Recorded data
========

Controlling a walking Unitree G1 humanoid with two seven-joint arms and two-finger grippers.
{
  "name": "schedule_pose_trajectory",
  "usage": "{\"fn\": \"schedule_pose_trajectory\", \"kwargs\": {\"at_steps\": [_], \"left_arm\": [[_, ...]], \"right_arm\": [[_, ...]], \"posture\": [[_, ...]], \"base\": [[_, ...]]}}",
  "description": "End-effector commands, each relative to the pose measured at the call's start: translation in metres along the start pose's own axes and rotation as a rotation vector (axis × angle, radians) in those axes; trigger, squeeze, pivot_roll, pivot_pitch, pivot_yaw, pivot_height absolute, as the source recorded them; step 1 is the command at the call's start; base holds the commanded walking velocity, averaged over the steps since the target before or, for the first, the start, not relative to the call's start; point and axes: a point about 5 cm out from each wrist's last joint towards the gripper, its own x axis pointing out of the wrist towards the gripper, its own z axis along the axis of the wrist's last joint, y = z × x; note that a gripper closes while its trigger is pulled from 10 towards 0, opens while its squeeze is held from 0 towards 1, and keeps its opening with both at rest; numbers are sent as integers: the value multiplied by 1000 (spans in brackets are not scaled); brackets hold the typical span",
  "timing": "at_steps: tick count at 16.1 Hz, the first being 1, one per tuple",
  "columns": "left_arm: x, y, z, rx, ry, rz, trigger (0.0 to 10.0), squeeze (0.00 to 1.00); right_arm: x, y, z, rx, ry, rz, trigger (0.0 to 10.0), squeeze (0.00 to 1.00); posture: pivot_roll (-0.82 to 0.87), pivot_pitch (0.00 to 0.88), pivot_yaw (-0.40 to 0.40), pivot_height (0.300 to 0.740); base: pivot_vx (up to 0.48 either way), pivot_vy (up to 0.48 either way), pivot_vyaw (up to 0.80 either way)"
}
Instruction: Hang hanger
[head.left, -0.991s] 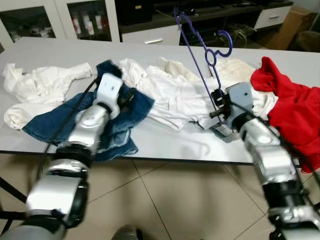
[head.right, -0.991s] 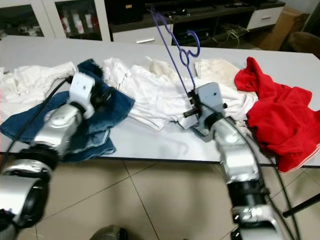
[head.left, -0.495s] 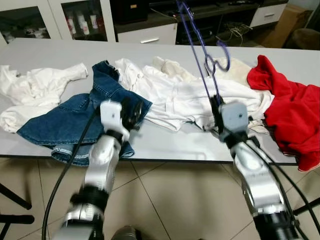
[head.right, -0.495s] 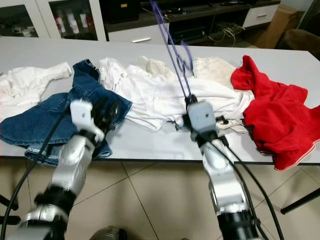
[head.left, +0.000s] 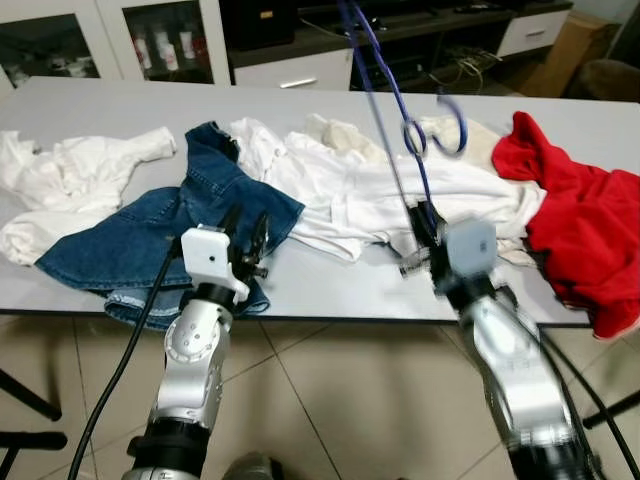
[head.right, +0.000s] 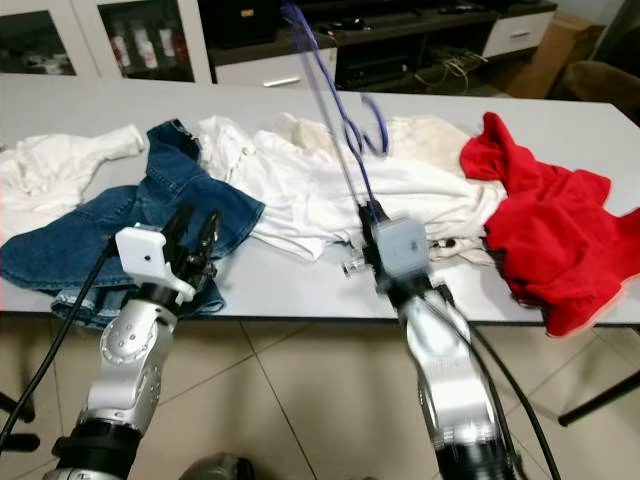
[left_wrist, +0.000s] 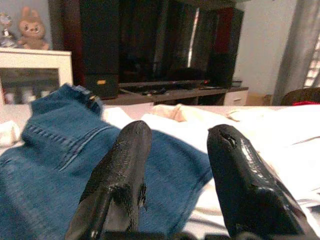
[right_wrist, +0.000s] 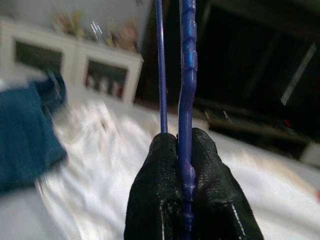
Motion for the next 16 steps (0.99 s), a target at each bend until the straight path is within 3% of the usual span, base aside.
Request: {"fn": "schedule_pose_trajectory", "kwargs": {"at_steps": [1, 3, 4, 5, 7, 13, 16], "left_arm": [[7, -7, 7, 6, -16, -17, 10000, 0], [10, -9, 9, 6, -25, -25, 10000, 0], [13, -13, 11, 5, -29, -45, 10000, 0], [13, -13, 11, 5, -29, -45, 10000, 0], [13, -11, 13, 15, -30, -47, 10000, 0], [19, -5, 21, 35, -66, -46, 10000, 0], [38, 3, 39, 10, -130, -22, 10000, 0]], "right_arm": [[10, -11, 7, 38, -7, 39, 10000, 0], [14, -10, 7, 70, 16, 118, 10000, 0], [18, -8, 5, 104, 66, 304, 10000, 0], [18, -8, 5, 104, 66, 304, 10000, 0], [16, -9, 5, 125, 107, 467, 10000, 0], [21, -12, 17, 203, 76, 560, 10000, 0], [25, -6, 29, 295, -1, 603, 10000, 0]], "posture": [[101, 0, -18, 740], [101, 0, -21, 740], [103, 0, -25, 740], [103, 0, -25, 740], [113, 0, -33, 740], [126, 0, -40, 740], [129, 0, -41, 740]], "base": [[0, 0, 0], [0, 0, 0], [0, 0, 0], [0, 0, 0], [0, 0, 0], [0, 0, 0], [0, 0, 0]]}}
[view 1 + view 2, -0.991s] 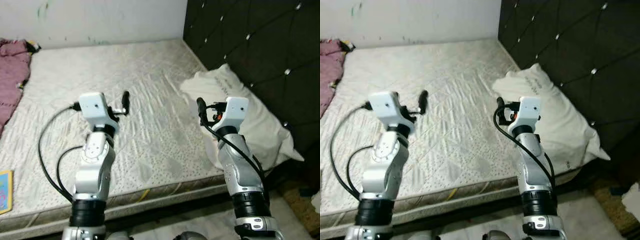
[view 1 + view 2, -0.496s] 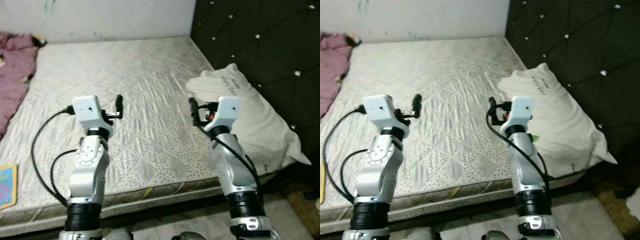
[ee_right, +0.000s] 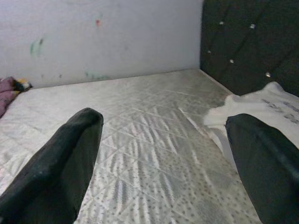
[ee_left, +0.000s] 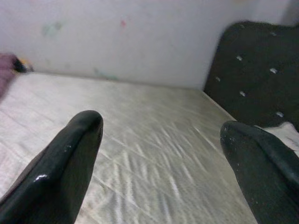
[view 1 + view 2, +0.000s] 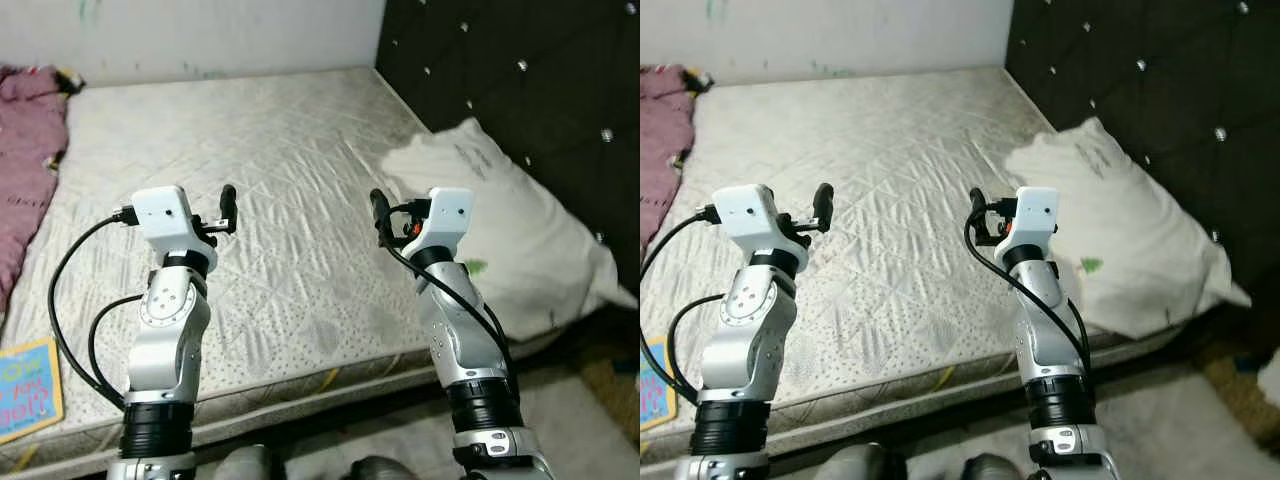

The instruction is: Clean up the room

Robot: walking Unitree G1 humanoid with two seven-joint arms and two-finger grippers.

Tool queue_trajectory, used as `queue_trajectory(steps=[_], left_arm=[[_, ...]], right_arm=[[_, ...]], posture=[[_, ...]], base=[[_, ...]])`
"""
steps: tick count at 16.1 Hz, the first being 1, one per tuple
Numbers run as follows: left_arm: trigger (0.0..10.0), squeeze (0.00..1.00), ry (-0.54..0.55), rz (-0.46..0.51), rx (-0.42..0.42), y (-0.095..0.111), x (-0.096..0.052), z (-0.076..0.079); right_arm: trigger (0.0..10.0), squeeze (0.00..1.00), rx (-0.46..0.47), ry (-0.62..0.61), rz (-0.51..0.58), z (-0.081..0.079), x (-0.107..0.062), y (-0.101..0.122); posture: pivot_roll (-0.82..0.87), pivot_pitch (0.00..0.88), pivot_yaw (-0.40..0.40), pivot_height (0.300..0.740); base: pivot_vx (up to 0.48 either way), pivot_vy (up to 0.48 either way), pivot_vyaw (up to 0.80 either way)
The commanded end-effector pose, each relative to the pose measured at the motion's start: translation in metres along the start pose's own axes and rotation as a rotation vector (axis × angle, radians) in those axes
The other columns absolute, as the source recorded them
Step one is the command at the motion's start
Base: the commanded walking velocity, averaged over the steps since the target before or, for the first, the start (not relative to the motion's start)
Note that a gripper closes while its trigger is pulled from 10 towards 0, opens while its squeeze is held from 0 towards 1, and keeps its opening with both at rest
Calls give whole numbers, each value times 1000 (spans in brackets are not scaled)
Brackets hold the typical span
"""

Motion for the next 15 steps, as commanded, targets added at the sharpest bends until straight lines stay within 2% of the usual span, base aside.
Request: queue_trajectory(steps=[1,6,8,15], left_arm=[[10000,0,-11,12,1,4,1,3],[10000,0,3,3,-8,3,2,1],[10000,0,2,2,-7,2,2,1],[10000,0,3,1,-3,2,3,0]], right_arm=[[10000,0,1,-14,0,4,0,1],[10000,0,7,-9,-2,3,1,1],[10000,0,-21,16,4,-1,1,2],[10000,0,-21,20,3,-2,1,2]], posture=[[33,0,-16,740],[30,0,-16,740],[30,0,-16,740],[32,0,-14,740]], base=[[0,480,0],[0,479,0],[0,480,0],[0,460,712]])
Point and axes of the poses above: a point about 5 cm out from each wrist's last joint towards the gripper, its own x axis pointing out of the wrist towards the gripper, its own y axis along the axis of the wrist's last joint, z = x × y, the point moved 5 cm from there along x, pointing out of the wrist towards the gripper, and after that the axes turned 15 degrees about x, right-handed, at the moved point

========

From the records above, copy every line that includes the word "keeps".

  "description": "End-effector commands, each relative to the pose measured at the call's start: translation in metres along the start pose's own axes and rotation as a rotation vector (axis × angle, radians) in those axes; trigger, squeeze, pivot_roll, pivot_pitch, pivot_yaw, pivot_height absolute, as the source recorded them; step 1 is the command at the call's start; base holds the commanded walking velocity, averaged over the steps since the target before or, for the first, the start, not relative to the call's start; point and axes: a point about 5 cm out from each wrist's last joint towards the gripper, its own x axis pointing out of the wrist towards the gripper, its own z axis along the axis of the wrist's last joint, y = z × x; note that a gripper closes while its trigger is pulled from 10 towards 0, opens while its squeeze is held from 0 towards 1, and keeps its opening with both at rest; numbers are sent as integers: the value multiplied by 1000 (spans in brackets are not scaled); brackets hold the typical span",
Note that a gripper closes while its trigger is pulled from 10 towards 0, opens while its squeeze is held from 0 towards 1, and keeps its opening with both at rest

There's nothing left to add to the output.